What you have to do> Could you print the listing again exactly, omitting the pictures?

Source material>
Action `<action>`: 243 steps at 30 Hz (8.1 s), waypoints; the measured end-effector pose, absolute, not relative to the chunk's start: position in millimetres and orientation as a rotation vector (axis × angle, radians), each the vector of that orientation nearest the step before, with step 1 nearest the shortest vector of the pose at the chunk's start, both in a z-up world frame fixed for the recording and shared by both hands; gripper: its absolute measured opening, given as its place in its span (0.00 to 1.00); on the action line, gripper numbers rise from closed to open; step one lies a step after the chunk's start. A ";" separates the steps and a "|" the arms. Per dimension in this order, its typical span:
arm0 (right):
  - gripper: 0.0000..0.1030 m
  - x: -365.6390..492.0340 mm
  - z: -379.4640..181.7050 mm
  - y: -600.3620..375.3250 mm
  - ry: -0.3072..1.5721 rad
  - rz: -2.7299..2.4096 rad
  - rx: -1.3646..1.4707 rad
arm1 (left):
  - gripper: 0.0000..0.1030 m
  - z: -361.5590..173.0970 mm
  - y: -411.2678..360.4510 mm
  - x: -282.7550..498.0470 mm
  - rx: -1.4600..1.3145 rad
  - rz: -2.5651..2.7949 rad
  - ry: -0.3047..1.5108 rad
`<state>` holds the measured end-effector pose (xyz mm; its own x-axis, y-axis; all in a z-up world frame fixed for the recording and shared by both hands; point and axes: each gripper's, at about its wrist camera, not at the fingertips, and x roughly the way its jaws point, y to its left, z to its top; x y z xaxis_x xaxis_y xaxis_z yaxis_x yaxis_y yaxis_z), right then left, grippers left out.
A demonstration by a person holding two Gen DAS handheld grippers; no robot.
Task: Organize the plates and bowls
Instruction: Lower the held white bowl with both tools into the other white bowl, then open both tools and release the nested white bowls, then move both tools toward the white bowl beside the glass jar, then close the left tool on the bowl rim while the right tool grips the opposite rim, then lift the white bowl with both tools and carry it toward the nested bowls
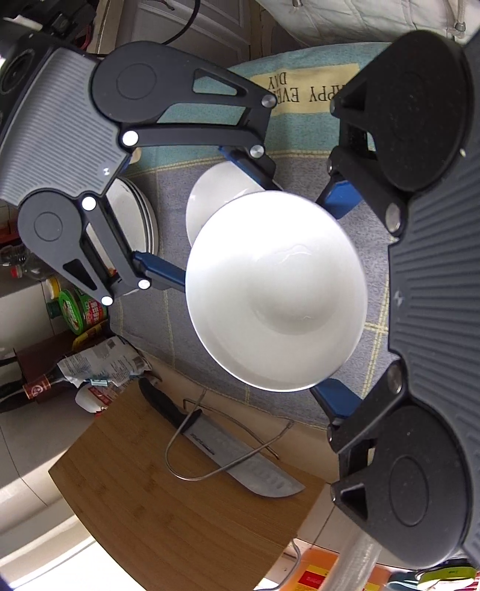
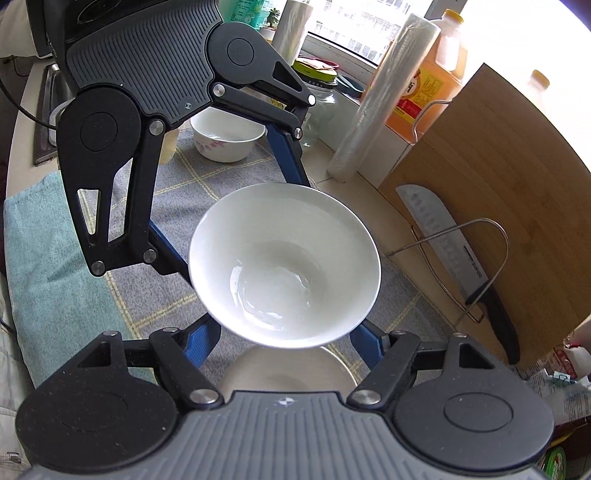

Result for this exercise>
Action `<action>`: 243 steps at 30 Hz (8.1 s), waypoints; the measured end-effector pose, absolute, not relative to the chunk's start: position in millimetres and orientation as a rotation vector (axis × angle, radians), each the vector of that orientation nearest the step before, with step 1 nearest the shortest vector of the pose at the chunk's start, both in a z-up world frame fixed for the recording and shared by both hands; gripper: its absolute measured opening, given as its place in its span (0.00 to 1.00); on the action line, gripper numbers rise from closed to open; step one lies a step after the chunk's start. A ";" separates the steps and a "|" the arms. Per dimension in this order, its typical span:
arm0 (right):
  - gripper: 0.0000..0.1030 m
  - x: -365.6390..492.0340 mm
  - z: -379.4640..181.7050 mm
  - y: -600.3620..375.3250 mm
  - ry: -0.3072..1.5721 rad
  - rz: -2.7299..2.4096 rad
  - rx: -1.3646..1.4707 rad
arm1 (left):
  - gripper: 0.0000..0.1030 m
  - z: -361.5590..173.0970 mm
  - y: -411.2678..360.4510 mm
  - x: -282.7550..498.0470 mm
  - rx: -1.4600..1.3145 rad
  - rz: -2.5651..2.7949 rad
  - ry: -0.3047..1.5108 rad
`<state>` holds the measured end-effector pose (xyz mm; its own x-axis, y-axis; all in a z-up world frame fixed for the recording and shared by both hands; point and axes: each gripper's, at about its wrist camera, not at the fingertips, and x roughly the way its jaws point, y to its left, z to its top; x y z xaxis_x xaxis_y xaxis_z yaxis_x yaxis_y yaxis_z), right then left, grippers left out.
A demonstration by a person holding two Gen DAS handheld grippers; no robot.
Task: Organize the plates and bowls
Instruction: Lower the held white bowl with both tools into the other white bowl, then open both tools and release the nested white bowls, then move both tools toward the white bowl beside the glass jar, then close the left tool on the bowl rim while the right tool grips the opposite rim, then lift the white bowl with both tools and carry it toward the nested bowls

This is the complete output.